◆ Task item
How many lines in the records below contain "filled"? Answer with the number alone.

Source records:
▼
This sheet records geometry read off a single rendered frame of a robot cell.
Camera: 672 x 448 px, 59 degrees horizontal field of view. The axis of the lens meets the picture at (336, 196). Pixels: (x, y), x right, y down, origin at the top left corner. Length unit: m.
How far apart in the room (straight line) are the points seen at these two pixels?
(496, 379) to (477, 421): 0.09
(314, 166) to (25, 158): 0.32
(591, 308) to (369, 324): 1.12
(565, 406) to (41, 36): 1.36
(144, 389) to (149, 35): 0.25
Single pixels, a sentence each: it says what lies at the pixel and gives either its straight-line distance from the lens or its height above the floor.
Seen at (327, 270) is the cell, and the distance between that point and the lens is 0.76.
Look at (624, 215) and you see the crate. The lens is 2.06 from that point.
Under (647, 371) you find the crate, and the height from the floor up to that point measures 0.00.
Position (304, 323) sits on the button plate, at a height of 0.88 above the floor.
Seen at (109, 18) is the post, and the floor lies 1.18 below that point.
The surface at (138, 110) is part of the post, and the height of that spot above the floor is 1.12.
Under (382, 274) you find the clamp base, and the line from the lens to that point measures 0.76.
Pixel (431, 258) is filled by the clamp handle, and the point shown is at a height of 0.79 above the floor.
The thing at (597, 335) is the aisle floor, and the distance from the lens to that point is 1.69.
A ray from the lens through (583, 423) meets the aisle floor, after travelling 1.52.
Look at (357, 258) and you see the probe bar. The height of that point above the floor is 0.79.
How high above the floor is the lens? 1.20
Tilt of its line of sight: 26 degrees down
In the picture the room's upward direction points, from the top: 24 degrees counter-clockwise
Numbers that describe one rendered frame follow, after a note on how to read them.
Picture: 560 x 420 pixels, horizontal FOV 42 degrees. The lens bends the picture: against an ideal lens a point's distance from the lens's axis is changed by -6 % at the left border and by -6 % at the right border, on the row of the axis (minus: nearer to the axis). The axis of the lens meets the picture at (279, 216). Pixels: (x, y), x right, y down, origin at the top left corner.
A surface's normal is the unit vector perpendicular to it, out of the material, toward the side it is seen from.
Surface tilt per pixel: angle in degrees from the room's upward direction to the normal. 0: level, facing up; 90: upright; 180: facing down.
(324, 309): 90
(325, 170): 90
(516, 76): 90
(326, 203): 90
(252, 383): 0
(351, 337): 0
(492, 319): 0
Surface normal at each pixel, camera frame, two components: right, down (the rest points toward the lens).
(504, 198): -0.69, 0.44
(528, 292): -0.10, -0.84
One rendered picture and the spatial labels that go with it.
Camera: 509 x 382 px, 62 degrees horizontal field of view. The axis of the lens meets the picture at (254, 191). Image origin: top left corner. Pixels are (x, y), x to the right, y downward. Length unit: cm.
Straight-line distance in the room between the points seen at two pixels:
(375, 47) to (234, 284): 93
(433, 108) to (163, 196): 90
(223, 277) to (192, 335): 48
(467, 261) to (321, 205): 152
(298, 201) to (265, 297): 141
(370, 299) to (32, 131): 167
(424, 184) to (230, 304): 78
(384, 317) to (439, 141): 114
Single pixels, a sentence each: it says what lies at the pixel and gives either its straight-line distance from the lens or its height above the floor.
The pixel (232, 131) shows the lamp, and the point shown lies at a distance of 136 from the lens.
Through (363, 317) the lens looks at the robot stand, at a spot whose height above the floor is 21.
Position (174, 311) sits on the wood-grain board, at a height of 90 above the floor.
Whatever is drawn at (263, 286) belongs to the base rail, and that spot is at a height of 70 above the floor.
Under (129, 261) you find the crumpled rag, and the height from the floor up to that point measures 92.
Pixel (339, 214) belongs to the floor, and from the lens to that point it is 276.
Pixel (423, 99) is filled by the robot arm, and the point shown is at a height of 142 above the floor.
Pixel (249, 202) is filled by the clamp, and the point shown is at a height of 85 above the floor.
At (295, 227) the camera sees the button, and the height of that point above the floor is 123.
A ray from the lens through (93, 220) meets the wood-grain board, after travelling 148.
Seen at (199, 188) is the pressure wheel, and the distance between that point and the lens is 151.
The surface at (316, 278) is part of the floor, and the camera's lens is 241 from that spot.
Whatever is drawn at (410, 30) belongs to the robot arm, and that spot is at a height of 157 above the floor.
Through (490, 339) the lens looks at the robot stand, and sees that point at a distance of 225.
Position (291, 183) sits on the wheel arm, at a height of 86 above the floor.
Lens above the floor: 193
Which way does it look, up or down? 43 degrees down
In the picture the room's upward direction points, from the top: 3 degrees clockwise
▲
◆ Response to the exercise
3